Hausdurchsuchung wegen politischer Kunst

Update Okt. 2023: Die vierte Kammer des Landgerichts hat Mitte Oktober festgestellt, dass die Hausdruchsuchung unzulässig war! Der Weserkurier berichtete am 16. Oktober (zum ersten Mal).

Presseerklärung von aufstehen Bremen zur Hausdurchsuchung bei Prof. Dr. Rudolph Bauer

Rudolph BauerDie Bremer Koordinierungsgruppe der aufstehen Sammlungsbewegung missbilligt die von der Bremer Polizei am 10.08.2023 bei dem 84-jährigen Künstler und ehemaligen Professor an der Universität Bremen Dr. Rudolph Bauer durchgeführte Hausdurchsuchung und die Beschlagnahme von persönlichem Eigentum (u.a. sein Handy) als "Beweismaterial".

Der Einsatz der teils bewaffneten und mit Schutzwesten ausgestatteten Durchsuchungsbediensteten fußte auf einem Beschluss des Amtsgerichts Bremen, bei dem auf eine anonyme „Meldung der Meldestelle gegen Hetze im Netz - Respekt!” verwiesen wurde. Ein Ermittlungsverfahren des Kommissariats Staatsschutz bei der Direktion Kriminalpolizei des Landeskriminalamts Bremen sei eingeleitet worden.

Diese u.E. völlig ungerechtfertigte Vorgehensweise wurde damit begründet, Rudolph Bauer habe in seinen künstlerischen Bildmontagen „durch die faktische Gleichsetzung von demokratisch legitimierten Maßnahmen mit dem menschenverachtenden Vorgehen im Nationalsozialismus“ [..] in besonders verachtenswerter Weise die unter der Herrschaft des Nationalsozialismus begangenen Handlungen verharmlost“ (§ 130); außerdem werde ermittelt „wegen Verwendung von Kennzeichen verfassungswidriger Organisationen“ (§ 86).

Rudolph Bauer hatte zwischen 2020 und 2023 über 1.500 Bildmontagen kreiert, in denen auf satirisch-kritische Art zunächst die Corona-Politik verarbeitet wird und ab 2022 auch der Ukraine-Krieg, speziell die Rolle der Bundesrepublik als EU-Mitglied und NATO-Bündnispartner der USA.

Insgesamt sind fünf Broschüren in der Reihe „Edition Kunst“ erschienen.

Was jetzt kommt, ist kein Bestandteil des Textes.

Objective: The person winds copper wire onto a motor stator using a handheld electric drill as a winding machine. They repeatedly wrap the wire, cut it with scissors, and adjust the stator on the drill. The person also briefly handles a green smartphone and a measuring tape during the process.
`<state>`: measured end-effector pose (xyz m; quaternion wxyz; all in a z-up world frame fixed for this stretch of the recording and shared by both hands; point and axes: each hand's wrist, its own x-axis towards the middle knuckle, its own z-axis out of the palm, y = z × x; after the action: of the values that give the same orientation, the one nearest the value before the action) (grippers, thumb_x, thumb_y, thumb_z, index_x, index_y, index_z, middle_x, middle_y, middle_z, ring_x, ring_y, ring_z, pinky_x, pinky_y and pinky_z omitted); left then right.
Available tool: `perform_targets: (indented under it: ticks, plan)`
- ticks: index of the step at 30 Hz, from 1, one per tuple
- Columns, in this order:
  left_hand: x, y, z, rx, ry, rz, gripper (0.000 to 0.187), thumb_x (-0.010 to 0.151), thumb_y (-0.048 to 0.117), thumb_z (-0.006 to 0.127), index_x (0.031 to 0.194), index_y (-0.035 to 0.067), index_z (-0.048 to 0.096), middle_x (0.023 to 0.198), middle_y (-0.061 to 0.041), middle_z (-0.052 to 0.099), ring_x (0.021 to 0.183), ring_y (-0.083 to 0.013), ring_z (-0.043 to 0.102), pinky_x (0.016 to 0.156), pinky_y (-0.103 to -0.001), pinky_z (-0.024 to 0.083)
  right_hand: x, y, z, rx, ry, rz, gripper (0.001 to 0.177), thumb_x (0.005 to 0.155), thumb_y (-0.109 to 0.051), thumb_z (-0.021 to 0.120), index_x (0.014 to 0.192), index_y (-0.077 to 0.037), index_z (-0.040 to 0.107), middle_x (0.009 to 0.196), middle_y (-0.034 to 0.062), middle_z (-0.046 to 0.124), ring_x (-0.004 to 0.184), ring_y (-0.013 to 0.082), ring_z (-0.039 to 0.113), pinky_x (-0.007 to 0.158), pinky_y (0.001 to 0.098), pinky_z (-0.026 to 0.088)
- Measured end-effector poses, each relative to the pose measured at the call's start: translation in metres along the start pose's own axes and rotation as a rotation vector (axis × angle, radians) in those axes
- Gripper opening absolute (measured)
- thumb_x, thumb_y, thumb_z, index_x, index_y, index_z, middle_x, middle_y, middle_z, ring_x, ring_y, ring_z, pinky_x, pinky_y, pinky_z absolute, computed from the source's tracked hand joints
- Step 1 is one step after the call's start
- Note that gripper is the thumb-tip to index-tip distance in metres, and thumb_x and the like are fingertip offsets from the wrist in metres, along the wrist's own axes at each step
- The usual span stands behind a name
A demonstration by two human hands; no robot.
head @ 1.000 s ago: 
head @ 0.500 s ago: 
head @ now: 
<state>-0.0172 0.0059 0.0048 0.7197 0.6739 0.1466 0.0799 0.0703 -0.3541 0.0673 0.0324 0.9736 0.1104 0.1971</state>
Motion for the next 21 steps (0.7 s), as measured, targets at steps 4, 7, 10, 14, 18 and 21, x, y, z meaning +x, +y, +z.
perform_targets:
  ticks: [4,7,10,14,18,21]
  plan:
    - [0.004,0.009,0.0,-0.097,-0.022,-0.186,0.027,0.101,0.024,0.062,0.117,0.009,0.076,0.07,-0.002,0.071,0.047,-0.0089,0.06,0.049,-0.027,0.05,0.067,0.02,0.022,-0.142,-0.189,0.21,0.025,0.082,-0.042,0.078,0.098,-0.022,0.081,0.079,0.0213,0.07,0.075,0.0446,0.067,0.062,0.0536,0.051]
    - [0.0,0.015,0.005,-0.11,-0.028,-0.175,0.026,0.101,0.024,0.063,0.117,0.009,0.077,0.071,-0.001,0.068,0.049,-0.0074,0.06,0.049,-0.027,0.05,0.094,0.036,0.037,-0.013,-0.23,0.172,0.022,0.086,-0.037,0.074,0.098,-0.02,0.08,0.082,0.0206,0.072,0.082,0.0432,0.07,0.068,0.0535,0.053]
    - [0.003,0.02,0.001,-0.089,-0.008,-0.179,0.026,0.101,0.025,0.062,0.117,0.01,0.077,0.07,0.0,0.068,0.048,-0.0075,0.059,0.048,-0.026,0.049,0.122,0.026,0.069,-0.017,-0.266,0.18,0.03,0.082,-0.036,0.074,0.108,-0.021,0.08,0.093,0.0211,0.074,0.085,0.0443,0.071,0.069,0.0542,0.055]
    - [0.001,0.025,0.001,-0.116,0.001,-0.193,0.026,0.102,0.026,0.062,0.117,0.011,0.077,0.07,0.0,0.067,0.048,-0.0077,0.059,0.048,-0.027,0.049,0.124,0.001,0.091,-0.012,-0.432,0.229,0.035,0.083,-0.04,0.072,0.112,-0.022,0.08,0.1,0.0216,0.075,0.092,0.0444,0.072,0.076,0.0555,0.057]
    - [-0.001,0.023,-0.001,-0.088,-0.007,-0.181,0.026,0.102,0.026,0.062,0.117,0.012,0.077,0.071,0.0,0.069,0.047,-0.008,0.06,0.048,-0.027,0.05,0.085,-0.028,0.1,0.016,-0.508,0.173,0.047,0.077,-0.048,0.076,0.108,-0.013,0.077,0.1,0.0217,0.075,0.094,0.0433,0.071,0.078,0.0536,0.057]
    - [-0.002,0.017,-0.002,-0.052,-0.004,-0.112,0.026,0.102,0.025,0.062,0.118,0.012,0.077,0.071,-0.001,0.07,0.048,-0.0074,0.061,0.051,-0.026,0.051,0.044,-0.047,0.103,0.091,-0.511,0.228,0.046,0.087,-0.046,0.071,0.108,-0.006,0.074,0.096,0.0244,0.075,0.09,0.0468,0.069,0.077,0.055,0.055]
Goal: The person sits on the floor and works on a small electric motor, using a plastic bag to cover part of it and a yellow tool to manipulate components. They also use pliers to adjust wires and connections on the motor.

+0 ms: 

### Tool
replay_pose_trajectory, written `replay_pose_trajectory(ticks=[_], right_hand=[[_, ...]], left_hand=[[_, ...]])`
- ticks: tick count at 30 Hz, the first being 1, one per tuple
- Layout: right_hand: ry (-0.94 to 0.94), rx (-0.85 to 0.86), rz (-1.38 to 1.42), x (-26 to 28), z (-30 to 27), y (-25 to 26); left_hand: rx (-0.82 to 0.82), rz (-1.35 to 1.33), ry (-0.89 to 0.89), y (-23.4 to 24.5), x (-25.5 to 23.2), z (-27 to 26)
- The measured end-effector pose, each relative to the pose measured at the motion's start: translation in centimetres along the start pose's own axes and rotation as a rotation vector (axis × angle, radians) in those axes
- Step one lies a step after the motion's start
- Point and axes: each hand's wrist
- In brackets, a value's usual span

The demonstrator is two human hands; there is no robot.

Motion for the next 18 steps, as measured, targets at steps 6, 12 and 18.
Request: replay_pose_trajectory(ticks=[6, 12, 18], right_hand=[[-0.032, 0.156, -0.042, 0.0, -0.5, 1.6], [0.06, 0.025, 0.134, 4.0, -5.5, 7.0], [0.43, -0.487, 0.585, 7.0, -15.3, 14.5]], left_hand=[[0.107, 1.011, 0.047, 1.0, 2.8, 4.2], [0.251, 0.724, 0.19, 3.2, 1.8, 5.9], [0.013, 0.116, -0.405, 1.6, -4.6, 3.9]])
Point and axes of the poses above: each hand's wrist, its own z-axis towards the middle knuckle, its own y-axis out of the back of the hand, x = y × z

Einige dieser Kleinwerke veröffentlichte er zusätzlich unter #bauerrudolph auf der Social-Media-Plattform Instagram, wo sie mit einem weiteren Hashtag als politische Kunst gekennzeichnet wurden. „Bildmontagen“, lautet Bauers Beschreibung auf der Rückseite jeder Broschüre, „intervenieren bzw. korrigieren und verändern das Bestehende, Faktische – teils kritisch, teils parodistisch, satirisch und karikaturenhaft, teils auf heiter-spielerische Art, in ironischer Verkehrung.“ Damit sieht Rudolph Bauer sich in der Tradition von Künstlern wie John Hartfield, Kurt Schwitters, Hanna Höch, Fritz Roh oder George Grosz, die in ihren Collagen ebenfalls Kritik an der Obrigkeit und den gesellschaftspolitischen Verhältnissen äußerten.

Die Koordinierungsgruppe von aufstehen Bremen hat Dr. Rudolph Bauer 2018-2019 kennengelernt als einen kritischen Mitstreiter, der in der AG Demokratie engagiert war und sich in den von uns geschätzten kontroversen öffentlichen Diskurs eingebracht hat. Wir kennen ihn persönlich als engagierten Künstler und Friedensaktivisten mit einer - ohne jeden Zweifel - klaren antifaschistischen Haltung. Wir kennen ihn auch als Wissenschaftler, der Generationen von Studenten antifaschistische Haltung gelehrt und vorgelebt hat. Dokumentiert ist diese Arbeit in unzähligen Veröffentlichungen in renommierten wissenschaftlichen Verlagen.

Wir erwarten vom Bremer Innensenator Mäurer eine Entschuldigung für diese gegenstandslose Polizeiaktion. Der Artikel 5 des Grundgesetzes sollte auch in Bremen Gültigkeit besitzen, wo es u.a. heißt: „Jeder hat das Recht, seine Meinung in Wort, Schrift und Bild frei zu äußern und zu verbreiten…“; sowie: „Kunst und Wissenschaft, Forschung und Lehre sind frei.“ Den Vorwurf, Prof. Bauer habe durch die Verwendung von „Kennzeichen verfassungswidriger Organisationen“ in einigen seiner künstlerischen Fotokollagen die faschistische Herrschaft verharmlosen wollen, halten wir für ungerechtfertigt. Das Gegenteil ist der Fall.